Он замечает Глински почти мгновенно и прибавляет шагу. В его руке зажат пистолет. В сером свете ствол поблескивает, блестят и глаза Гамильтона, прикрытые свалявшейся челкой. Интересно, что он чувствует в эту минуту… Облегчение? Торжество? Злость? Я дергаюсь, пытаясь либо стряхнуть руку Джона, либо утянуть его за собой:
– Он добьет его. Он говорил нам! Пошли!
– Подожди.
«Свободный» бежит вперед, на бегу убирая ствол в кобуру. Приблизившись вплотную, он опускается рядом с «единоличником» на пол и приподнимает ему голову. Пальцы другой руки отводят мокрые пряди с окровавленного лба, и раздается напряженный, хриплый голос:
– Господин капитан…
Трудно сказать, услышал ли его Глински, или же подействовало слишком резкое изменение положения тела, но, взвыв от боли, «единоличник» хватает Гамильтона здоровой рукой за левое запястье.
– Кто здесь?
Судя по тому, как кривится лицо «свободного», силы у Глински не поубавилось. Его пальцы сдавливают руку Гамильтона еще крепче, убирая подальше ото лба. Лишь после этого Глински открывает глаза.
– Да. Твои шаги я узнаю всегда.
«Свободный» смотрит на своего врага – но уже иначе. Выражение лица Гамильтона снова стало хмурым и упрямым. Ничего лишнего. Ответ звучит формально:
– Мы с моими людьми пришли за тобой. Можешь встать?
Глински выпускает его и тяжело приподнимается на локте.
– Трогательно. Не сомневаюсь, что Харперсон об этом уже пишет. Ты сказал ему, что я был пьян, когда упал сюда?
Гамильтон медленно качает головой. Его рука поддерживает «единоличника» за плечи, на его пальцы капает кровь с волос.
– У тебя наверняка сотрясение мозга. Ложись.
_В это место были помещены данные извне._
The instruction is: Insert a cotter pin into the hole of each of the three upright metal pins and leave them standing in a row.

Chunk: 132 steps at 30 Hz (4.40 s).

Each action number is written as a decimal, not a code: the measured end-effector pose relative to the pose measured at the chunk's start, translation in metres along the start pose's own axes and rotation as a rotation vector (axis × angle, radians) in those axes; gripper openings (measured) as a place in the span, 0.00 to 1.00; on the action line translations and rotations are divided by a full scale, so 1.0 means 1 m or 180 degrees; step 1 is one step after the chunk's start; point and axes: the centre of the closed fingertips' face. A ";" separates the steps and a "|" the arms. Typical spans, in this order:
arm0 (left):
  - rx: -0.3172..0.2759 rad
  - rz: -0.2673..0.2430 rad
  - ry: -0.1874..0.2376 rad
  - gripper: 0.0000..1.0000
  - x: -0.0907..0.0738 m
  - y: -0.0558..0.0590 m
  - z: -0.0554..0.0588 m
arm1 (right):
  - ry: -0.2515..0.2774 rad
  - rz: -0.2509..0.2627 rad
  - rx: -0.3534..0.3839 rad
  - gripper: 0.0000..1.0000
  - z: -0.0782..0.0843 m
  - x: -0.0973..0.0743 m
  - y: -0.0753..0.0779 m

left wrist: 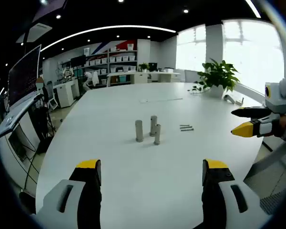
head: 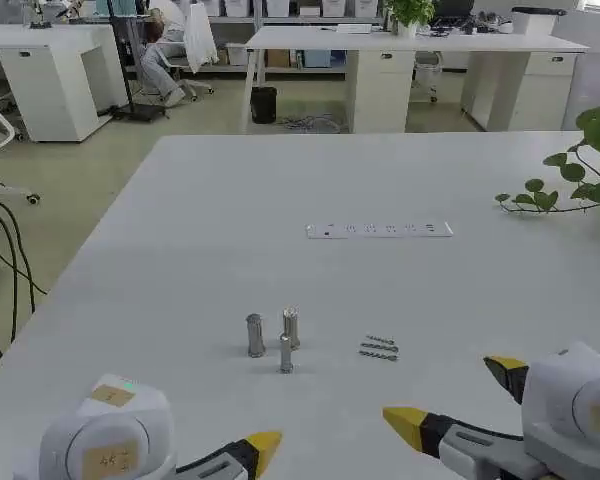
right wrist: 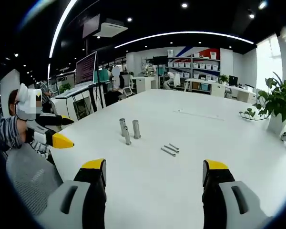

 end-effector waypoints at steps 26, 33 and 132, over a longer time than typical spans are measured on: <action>-0.0025 -0.0039 0.0009 0.83 -0.006 -0.003 0.001 | -0.0049 -0.0033 -0.0070 0.81 0.006 -0.008 -0.004; -0.0060 -0.0030 0.0035 0.81 -0.008 -0.002 0.001 | -0.0033 -0.0039 -0.0073 0.81 0.008 -0.010 -0.005; 0.0379 0.0645 -0.0210 0.22 0.152 0.022 0.026 | -0.0246 -0.0284 0.0291 0.62 0.020 0.008 0.001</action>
Point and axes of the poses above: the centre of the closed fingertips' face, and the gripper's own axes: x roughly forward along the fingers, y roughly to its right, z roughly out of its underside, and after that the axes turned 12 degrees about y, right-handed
Глински презрительно кривится и, не меняя положения, уточняет:
– И что? Будешь играть в доктора? И ли сразу применим эвтаназию?
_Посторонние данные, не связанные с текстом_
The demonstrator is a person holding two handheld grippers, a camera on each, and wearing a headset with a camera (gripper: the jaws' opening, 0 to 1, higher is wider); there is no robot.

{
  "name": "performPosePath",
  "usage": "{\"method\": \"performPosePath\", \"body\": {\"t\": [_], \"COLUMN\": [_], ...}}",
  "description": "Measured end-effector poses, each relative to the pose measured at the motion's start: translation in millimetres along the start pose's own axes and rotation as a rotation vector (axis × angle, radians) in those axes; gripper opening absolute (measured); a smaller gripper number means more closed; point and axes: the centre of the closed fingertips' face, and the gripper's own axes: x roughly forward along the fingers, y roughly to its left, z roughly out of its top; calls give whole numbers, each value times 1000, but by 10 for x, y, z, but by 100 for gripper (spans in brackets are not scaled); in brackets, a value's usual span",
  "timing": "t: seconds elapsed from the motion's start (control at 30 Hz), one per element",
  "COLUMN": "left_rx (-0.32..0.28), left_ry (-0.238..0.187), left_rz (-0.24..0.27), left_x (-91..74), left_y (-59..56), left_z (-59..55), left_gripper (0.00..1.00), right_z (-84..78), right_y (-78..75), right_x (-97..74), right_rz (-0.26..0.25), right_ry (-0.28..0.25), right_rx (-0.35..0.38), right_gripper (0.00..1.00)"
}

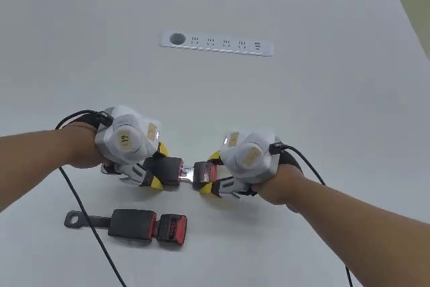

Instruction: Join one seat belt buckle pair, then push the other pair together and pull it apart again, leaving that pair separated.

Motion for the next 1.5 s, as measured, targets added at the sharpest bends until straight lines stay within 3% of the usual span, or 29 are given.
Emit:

Пожалуй, мне хотелось бы знать, как Джей Гамильтон справился со своей обычной южной вспыльчивостью. Вместо ответа он мягко, но настойчиво опускает голову противника назад на пол.
– Мне просто нужно убедиться, что тебя можно двигать. Постарайся не дергаться. Пожалуйста.
«Свободный» водит пальцами по широкой грудной клетке Глински и ниже, прощупывая кости. В некоторых местах он надавливает, в некоторых едва касается. Сосредоточенно наблюдает и наконец, потеряв терпение, просит:
– Реагируй как-нибудь, чтобы я мог понять. Хотя бы матерись. Больно? Ребра сломаны?
– Думаю, нет. Пробуешь это исправить?
– А так?
Снова приподнявшись, «единоличник» отвечает кровавым плевком в сторону и тут же морщится. Его лицо искажается от боли, но даже теперь оно не теряет гордого и брезгливого выражения.
– Стоишь над поверженным врагом, милостиво предлагая ему помощь. Гребаный скаут. Монтигомо, черт тебя…
Пальцы «свободного» останавливаются и легко сжимаются на плече.
– Ты же понимаешь, что дело не в этом.
Глински вытирает кровь с подбородка и тяжело опускается на каменный пол.
– А в чем?
Гамильтон убирает руки и скрещивает их на груди.